Sobota z TAURON 1. Ligą: Olimpia Sulęcin - Chemeko-System Gwardia Wrocław 0:3
Olimpia Sulęcin przegrała z Chemeko-System Gwardia Wrocław 0:3 (16:25, 20:25, 20:25) w meczu 2. kolejki TAURON 1. Ligi Mężczyzn. Gospodarze musieli we własnej hali wyższość Gwardzistów. MVP spotkania został wybrany Kamil Maruszczyk.
Przeciwnikiem sulęcinian była wrocławska Gwardia. Gospodarze sobotniego starcia doskonale zdawali sobie sprawę, że czeka ich wymagające spotkanie. Nie mieli jednak zamiaru złożyć broni.
- Przyjedzie do nas zespół niezwykle wymagający i silny. Skupiamy się na swoich przygotowaniach i swojej grze. Zrobimy wszystko, aby powalczyć o punkty. Gwardia zawsze była w czołówce klubów, które były wymieniane jako kandydant do awansu. Jednak różnie się to układało. W mojej ocenie, w tym sezonie ten zespół jest bardzo dobrze zbudowany i zbilansowany. Trzeba pamiętać, że każdy mecz to inna historia. Każda drużyna może wygrać z każdą. W sobotę postaramy się sprawić niespodziankę - powiedział Łukasz Chajec, trener gospodarzy.

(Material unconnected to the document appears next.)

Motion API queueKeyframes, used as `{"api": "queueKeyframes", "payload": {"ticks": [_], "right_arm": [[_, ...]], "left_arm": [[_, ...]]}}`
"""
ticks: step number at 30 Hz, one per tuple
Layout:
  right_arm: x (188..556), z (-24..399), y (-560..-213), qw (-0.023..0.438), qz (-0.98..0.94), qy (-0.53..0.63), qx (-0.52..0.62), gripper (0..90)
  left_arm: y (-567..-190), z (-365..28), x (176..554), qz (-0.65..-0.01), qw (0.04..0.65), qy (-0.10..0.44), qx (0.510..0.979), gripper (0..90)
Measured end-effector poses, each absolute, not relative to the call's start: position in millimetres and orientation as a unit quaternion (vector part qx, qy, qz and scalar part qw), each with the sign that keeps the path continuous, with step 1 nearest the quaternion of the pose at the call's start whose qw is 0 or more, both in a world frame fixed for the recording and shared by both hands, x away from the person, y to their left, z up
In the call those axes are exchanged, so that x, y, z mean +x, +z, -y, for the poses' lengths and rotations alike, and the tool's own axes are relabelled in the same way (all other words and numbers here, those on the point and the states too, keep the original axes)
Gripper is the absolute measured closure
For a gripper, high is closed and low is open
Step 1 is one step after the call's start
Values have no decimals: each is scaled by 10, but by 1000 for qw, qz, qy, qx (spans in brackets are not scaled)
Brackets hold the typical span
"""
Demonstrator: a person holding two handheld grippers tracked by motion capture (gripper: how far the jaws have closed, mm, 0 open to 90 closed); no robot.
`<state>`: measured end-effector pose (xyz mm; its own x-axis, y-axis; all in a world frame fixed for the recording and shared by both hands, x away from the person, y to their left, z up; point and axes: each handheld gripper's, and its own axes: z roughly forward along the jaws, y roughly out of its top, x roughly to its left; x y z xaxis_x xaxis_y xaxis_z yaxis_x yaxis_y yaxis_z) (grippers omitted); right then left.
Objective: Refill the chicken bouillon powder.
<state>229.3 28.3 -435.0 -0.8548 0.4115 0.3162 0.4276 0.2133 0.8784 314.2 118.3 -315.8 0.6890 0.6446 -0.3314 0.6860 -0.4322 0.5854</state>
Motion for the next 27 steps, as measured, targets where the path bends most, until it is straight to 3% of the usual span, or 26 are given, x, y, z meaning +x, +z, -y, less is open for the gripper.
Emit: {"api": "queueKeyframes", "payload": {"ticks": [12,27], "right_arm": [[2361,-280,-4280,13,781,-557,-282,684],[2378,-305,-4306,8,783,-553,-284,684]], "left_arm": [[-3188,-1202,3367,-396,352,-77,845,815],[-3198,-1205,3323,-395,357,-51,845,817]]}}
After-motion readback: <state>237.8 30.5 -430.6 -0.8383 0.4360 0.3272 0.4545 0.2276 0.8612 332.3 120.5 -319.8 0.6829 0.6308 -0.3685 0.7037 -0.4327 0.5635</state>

Pierwszą partię spotkania od skutecznego ataku rozpoczął Kamil Maruszczyk 1:0. W kolejnych akcjach w polu serwisowym bardzo dobrze spisywał się Bartłomiej Zawalski oraz Paweł Gryc 4:1. Sulęcinianie popełniali wiele prostych błędów 3:8. Na niewiele zdały się przerwy na żądanie trenera Łukasza Chajca 4:10. W dalszej części tej premierowej odsłony meczu warunki gry dyktowali Gwardziści 14:8 i 20:12. Siatkarze Olimpii nie potrafili znaleźć żadnego sposobu, aby zatrzymać przeciwników. Tego seta skutecznym atakiem zakończył Maruszczyk.

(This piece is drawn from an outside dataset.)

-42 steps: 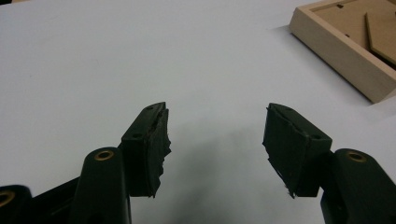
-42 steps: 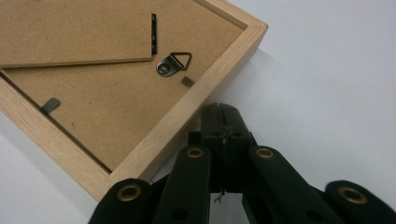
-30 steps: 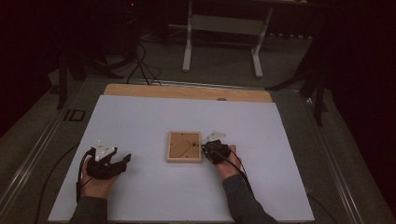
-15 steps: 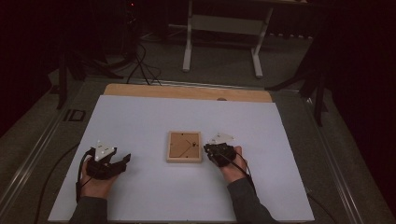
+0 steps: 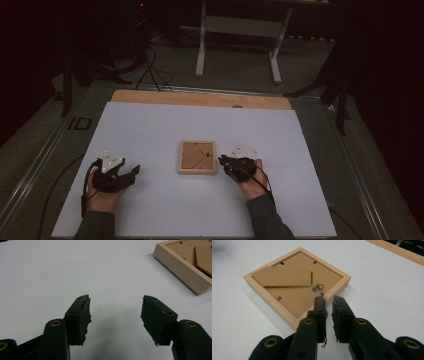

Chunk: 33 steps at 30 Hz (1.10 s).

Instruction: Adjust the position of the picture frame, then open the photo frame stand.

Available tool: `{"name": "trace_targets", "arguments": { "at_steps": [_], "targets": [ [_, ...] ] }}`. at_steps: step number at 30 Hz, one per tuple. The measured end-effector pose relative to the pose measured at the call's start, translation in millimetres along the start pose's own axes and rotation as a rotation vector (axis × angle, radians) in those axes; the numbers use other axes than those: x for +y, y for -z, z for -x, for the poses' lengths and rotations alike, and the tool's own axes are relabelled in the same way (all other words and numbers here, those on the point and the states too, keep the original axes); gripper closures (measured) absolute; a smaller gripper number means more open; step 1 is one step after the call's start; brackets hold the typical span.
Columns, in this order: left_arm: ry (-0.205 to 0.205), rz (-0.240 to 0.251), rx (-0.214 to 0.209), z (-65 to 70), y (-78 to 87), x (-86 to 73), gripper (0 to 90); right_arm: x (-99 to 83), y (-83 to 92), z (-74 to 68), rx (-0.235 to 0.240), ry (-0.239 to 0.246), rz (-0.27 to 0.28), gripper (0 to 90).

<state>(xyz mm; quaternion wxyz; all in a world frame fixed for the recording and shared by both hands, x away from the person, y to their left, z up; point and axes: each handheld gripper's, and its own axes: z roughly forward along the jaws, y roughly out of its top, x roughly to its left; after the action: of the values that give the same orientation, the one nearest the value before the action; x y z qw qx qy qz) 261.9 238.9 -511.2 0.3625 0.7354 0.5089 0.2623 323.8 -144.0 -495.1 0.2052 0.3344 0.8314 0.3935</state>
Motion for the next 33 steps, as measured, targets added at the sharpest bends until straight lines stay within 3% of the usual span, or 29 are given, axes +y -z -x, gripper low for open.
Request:
{"name": "trace_targets", "arguments": {
  "at_steps": [10, 13, 16, 21, 28, 33],
  "targets": [
    [0.003, -0.009, -0.017, 2.3, -2.5, 0.0, 40.3, -1.7, -4.7, -5.4, 0.030, 0.009, 0.016, 79.1],
    [0.009, -0.003, -0.054, 9.6, 1.4, 4.0, 42.8, -2.7, -8.5, -9.0, 0.039, 0.015, 0.013, 79.2],
    [0.000, -0.007, -0.064, 14.7, 2.3, 8.0, 44.6, -3.5, -10.7, -11.0, 0.042, 0.019, 0.008, 79.7],
    [-0.065, -0.013, -0.104, 35.0, 1.3, 22.2, 50.7, -5.7, -15.3, -13.4, 0.047, 0.028, -0.008, 89.4],
    [-0.094, -0.018, -0.154, 50.6, -7.5, 41.0, 55.6, -8.2, -16.6, -16.1, 0.059, 0.048, -0.021, 89.7],
    [-0.119, -0.057, -0.172, 61.0, -23.9, 53.6, 55.5, -9.2, -17.0, -19.8, 0.064, 0.050, -0.021, 89.8]
  ]
}}
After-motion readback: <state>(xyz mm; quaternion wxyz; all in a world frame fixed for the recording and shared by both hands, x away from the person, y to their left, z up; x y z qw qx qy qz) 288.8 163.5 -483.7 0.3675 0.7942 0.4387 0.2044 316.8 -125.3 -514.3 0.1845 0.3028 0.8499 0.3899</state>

Seta numer dwa od skutecznego ataku zaczął Fabian Leitermeier 1:0. Do stanu 9:8 drużyny grały praktycznie punkt za punkt. Następnie swoją przewagę zaczęli budować zawodnicy z Wrocławia. Ręki w ataku nie zwalniał Gryc 14:12. W połowie tej części meczu gospodarze mieli ponownie trudności w przyjęciu, między innymi serwisów Maruszczyka 14:18. Do końca już sytuację na boisku kontrolowali goście. Tego seta zakończył błąd na zagrywce Grzegorza Turka 20:25.

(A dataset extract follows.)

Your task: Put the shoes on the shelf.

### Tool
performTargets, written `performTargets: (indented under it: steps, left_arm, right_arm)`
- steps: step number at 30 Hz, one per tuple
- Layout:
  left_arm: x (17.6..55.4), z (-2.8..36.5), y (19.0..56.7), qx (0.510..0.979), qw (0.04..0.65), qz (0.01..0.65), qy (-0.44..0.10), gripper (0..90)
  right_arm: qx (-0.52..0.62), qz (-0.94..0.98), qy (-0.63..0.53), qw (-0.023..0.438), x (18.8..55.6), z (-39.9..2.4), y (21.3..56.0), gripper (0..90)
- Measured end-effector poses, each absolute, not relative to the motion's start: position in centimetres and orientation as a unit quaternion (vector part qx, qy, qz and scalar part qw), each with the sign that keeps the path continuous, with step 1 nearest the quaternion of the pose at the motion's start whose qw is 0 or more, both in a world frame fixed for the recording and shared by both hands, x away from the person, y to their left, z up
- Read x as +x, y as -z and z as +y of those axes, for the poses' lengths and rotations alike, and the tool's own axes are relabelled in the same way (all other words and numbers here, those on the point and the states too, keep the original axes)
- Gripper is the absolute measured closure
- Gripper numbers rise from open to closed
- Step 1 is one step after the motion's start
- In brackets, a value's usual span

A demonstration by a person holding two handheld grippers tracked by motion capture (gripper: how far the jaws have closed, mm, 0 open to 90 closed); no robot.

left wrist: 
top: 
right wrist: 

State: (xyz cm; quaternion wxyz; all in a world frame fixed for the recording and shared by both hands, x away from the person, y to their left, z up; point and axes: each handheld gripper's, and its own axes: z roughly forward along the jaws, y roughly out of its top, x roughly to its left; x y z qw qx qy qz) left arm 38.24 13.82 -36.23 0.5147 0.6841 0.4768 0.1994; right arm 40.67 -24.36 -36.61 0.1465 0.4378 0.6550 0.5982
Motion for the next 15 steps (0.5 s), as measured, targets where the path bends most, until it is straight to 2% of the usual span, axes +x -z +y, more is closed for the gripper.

Początek trzeciej partii wskazywał na to, że Olimpia ochłonęła i zaczęła grać swoją dobrą siatkówkę. Dzięki mocniejszej zagrywce udało się sulęcinianom wyjść na niewielkie prowadzenie 11:9 i 14:11. Wydawało się, że gospodarze mają grę pod kontrolą. Nic bardziej mylnego. Serią świetnych serwisów popisał się Mariusz Schamlewski, dzięki któremu podopieczni Dawida Murka doprowadzili do remisu 14:14. Następnie to siatkarze z Dolnego Śląska zaczęli budować swoją przewagę 18:16. Chemeko-System Gwardia do końca już dyktowała warunki gry. Trzecią odsłonę sobotniego meczu zakończył udany kontratak Jana Fornala 25:20. Tym samym komplet trzech punktów do swojego konta dopisali wrocławianie.